WHAT THE TASK REQUIRES -> Your job with the data below: print everything from the line that holds "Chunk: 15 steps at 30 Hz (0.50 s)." down to the line that holds "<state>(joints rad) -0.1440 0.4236", ends included, exactly, and nothing else.

*****

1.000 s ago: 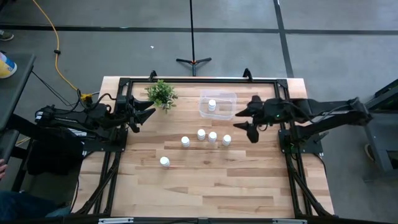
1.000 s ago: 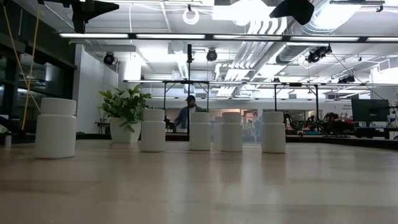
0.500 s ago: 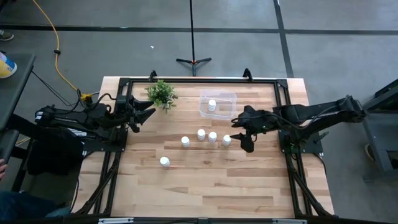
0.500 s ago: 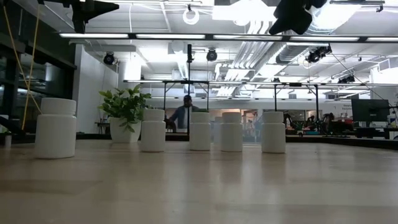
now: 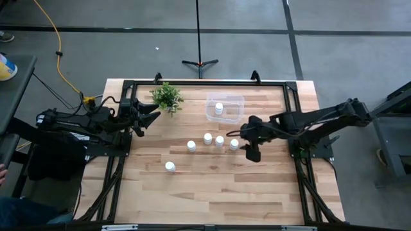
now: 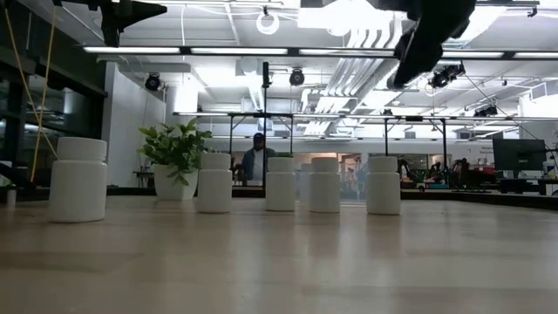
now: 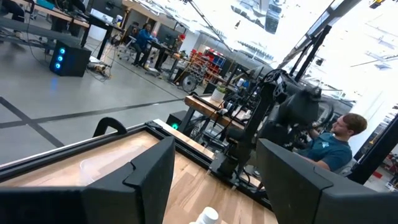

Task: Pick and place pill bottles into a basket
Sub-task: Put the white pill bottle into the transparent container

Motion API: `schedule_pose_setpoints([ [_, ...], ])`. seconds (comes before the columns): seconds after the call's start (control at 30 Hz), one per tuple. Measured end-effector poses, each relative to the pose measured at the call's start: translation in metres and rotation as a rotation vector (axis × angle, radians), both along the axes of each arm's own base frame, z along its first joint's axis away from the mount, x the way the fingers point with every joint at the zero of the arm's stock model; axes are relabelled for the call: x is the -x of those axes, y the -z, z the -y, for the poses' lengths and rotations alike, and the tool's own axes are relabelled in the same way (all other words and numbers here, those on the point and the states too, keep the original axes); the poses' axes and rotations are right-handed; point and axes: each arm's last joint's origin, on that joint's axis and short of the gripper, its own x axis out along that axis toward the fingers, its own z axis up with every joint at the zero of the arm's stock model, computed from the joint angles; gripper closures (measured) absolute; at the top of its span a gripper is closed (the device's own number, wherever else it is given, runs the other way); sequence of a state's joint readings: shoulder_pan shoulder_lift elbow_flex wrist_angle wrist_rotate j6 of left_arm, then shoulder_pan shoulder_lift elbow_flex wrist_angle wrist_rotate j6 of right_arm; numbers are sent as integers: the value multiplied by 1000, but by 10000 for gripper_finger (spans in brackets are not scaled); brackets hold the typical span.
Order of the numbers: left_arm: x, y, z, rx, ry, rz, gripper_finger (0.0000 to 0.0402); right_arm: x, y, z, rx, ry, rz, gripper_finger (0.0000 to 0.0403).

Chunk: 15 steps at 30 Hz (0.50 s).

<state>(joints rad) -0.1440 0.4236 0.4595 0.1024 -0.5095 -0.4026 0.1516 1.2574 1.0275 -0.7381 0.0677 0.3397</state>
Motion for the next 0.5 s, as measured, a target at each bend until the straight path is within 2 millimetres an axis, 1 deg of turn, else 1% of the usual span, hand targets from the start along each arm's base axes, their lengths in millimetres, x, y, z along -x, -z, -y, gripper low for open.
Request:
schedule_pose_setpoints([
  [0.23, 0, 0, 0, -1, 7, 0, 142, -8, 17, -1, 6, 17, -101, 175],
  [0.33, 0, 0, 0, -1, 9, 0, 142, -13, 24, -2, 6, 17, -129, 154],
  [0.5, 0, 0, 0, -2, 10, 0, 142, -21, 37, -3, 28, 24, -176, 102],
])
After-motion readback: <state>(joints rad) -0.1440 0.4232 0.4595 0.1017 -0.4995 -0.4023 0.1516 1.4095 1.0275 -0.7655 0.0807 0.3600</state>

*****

TASK RESPONSE ->
Chunk: 15 steps at 30 Hz (0.50 s).

<state>(joints rad) -0.1440 0.4236 0.4595 0.1024 -0.5095 -0.4026 0.1516 1.2574 1.0275 -0.7381 0.0677 0.3397</state>

With that, the exercise is finished.